To see why OLS is logical, imagine a regression line running 6 units below one data point and 6 units above another point; it is 6 units away from the two points, on average. Now suppose a second line runs 10 units below one data point and 2 units above another point; it is also 6 units away from the two points, on average. But if we square the distances involved, we get different results: 62 + 62 = 72 in the first case, and 102 + 22 = 104 in the second case. So the first line yields the lower figure — the “least squares” — and is a more consistent reduction of the distance from the data points. (Additional methods, besides OLS, can find the best line for more complex forms of regression analysis.)

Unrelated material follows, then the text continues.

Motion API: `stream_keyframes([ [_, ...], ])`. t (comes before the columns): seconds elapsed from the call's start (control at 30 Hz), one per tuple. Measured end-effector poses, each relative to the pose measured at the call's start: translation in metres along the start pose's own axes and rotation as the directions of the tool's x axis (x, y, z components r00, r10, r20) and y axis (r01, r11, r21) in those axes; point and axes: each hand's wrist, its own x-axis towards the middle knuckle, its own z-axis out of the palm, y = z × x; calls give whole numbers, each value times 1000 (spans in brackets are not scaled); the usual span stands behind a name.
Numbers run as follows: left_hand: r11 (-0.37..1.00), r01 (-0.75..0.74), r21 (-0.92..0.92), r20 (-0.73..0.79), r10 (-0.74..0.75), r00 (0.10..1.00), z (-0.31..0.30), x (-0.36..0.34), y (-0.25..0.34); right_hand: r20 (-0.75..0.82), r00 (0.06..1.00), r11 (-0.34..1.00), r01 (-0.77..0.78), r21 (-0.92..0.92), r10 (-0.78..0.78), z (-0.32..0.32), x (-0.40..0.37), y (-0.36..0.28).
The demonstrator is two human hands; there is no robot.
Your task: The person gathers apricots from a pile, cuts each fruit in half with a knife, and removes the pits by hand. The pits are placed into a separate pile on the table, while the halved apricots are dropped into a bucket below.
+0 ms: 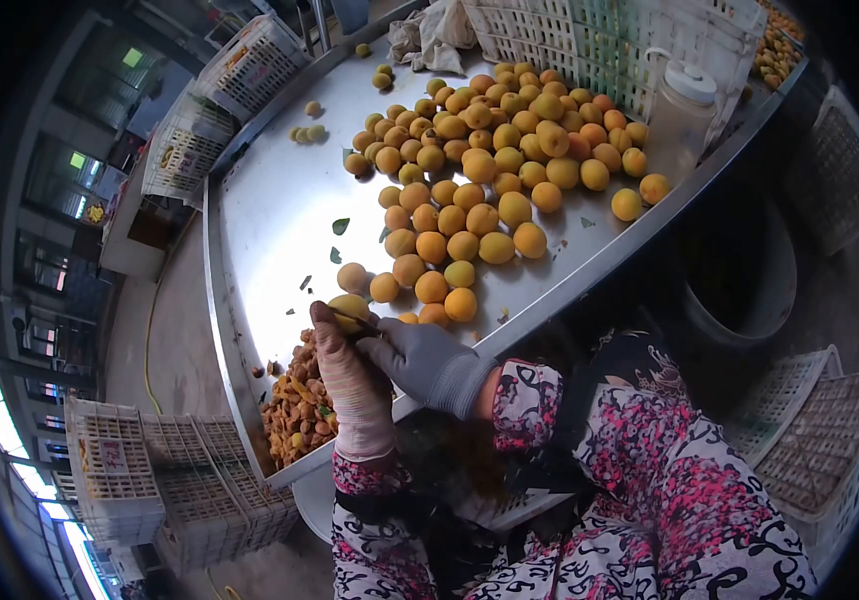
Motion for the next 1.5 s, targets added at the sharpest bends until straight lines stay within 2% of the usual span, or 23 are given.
stream_keyframes([
  [0.03, 1000, 13, 4, -52, -13, 999, -4, 1, -4, 39, 999, 991, -21, -134, 27, -2, -1, -2],
  [0.17, 981, 7, 196, -55, 4, 998, 2, -2, 10, 12, 1000, 998, -18, -61, 19, 4, 0, 10],
  [0.23, 982, 16, 189, -78, -1, 997, -1, -3, 4, 40, 999, 978, -38, 206, 30, 8, -1, 11],
  [0.37, 957, 7, 290, -108, 25, 994, 1, -4, 1, -3, 998, 923, -53, 381, 59, 21, -1, 19],
  [0.4, 957, 13, 290, -109, 20, 994, 3, -6, 4, -45, 999, 948, 1, 317, 14, 22, -1, 20],
  [0.47, 993, 110, 32, -112, -105, 988, 9, -9, 9, -83, 996, 969, 56, 241, -37, 19, -3, 21],
  [0.53, 996, 83, 12, -125, -81, 989, 3, -7, 7, -38, 998, 999, 43, 28, -42, 11, -5, 9],
  [0.57, 998, 60, -10, -137, -61, 989, -1, -4, 5, -37, 998, 998, 52, 28, -51, 7, -5, 4],
  [0.63, 959, -96, 266, -123, 133, 983, -19, 8, 0, 18, 1000, 995, -15, -96, 17, -1, -6, -2],
  [0.67, 956, -218, 197, -67, 235, 970, -28, 13, 2, -54, 997, 998, 57, -21, -58, 0, -5, 6],
  [0.7, 921, -235, 311, -70, 268, 961, -17, 5, 17, -131, 988, 996, 86, 29, -82, -4, -3, 8],
  [0.77, 732, -394, 556, 173, 362, 916, -17, -3, 19, -55, 973, 940, -199, 279, 222, -25, 7, -11],
  [0.83, 246, -665, 705, 517, 463, 720, -13, -11, 16, -16, 963, 887, -240, 395, 267, -37, 13, -24],
  [0.87, 127, -727, 675, 624, 428, 654, -10, -13, 17, 11, 962, 894, -257, 367, 273, -37, 18, -17],
  [0.9, 137, -729, 671, 625, 425, 655, -7, -14, 13, -45, 970, 955, -229, 187, 241, -34, 19, -16],
  [0.97, 57, -763, 644, 652, 481, 586, -6, -15, 11, -13, 992, 981, -125, 151, 129, -26, 13, -16],
  [1.13, 221, -713, 666, 587, 435, 683, -2, -15, 4, -41, 980, 943, -173, 286, 192, -26, 13, -19],
  [1.2, 571, -536, 623, 403, 353, 844, 0, -16, -2, -56, 975, 915, -182, 359, 215, -28, 15, -20],
  [1.23, 570, -536, 623, 404, 353, 844, 0, -15, 0, -1, 962, 895, -253, 367, 272, -31, 17, -19],
  [1.3, 185, -727, 661, 590, 470, 657, -3, -10, 6, 53, 944, 871, -321, 371, 326, -32, 18, -19],
  [1.4, 203, -729, 653, 595, 458, 661, -7, -9, 2, 43, 954, 866, -289, 408, 298, -25, 15, -17],
  [1.47, 232, -692, 683, 549, 463, 696, 0, -12, -1, -140, 955, 839, -153, 523, 262, -11, 17, -5],
  [1.5, 259, -657, 708, 501, 471, 726, 4, -12, -3, -137, 955, 837, -156, 525, 264, -8, 20, -3],
])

In turn, the typical distance between the line and all the points (sometimes called the “standard error”) indicates whether the regression analysis has captured a relationship that is strong or weak. The closer a line is to the data points, overall, the stronger the relationship.

Regression analysis, again, establishes a correlation between phenomena. But as the saying goes, correlation is not causation. Even a line that fits the data points closely may not say something definitive about causality. Perhaps some students do succeed in French class because they study hard. Or perhaps those students benefit from better natural linguistic abilities, and they merely enjoy studying more, but do not especially benefit from it. Perhaps there would be a stronger correlation between test scores and the total time students had spent hearing French spoken before they ever entered this particular class. The tale that emerges from good data may not be the whole story.

So it still takes critical thinking and careful studies to locate meaningful cause-and-effect relationships in the world. But at a minimum, regression analysis helps establish the existence of connections that call for closer investigation.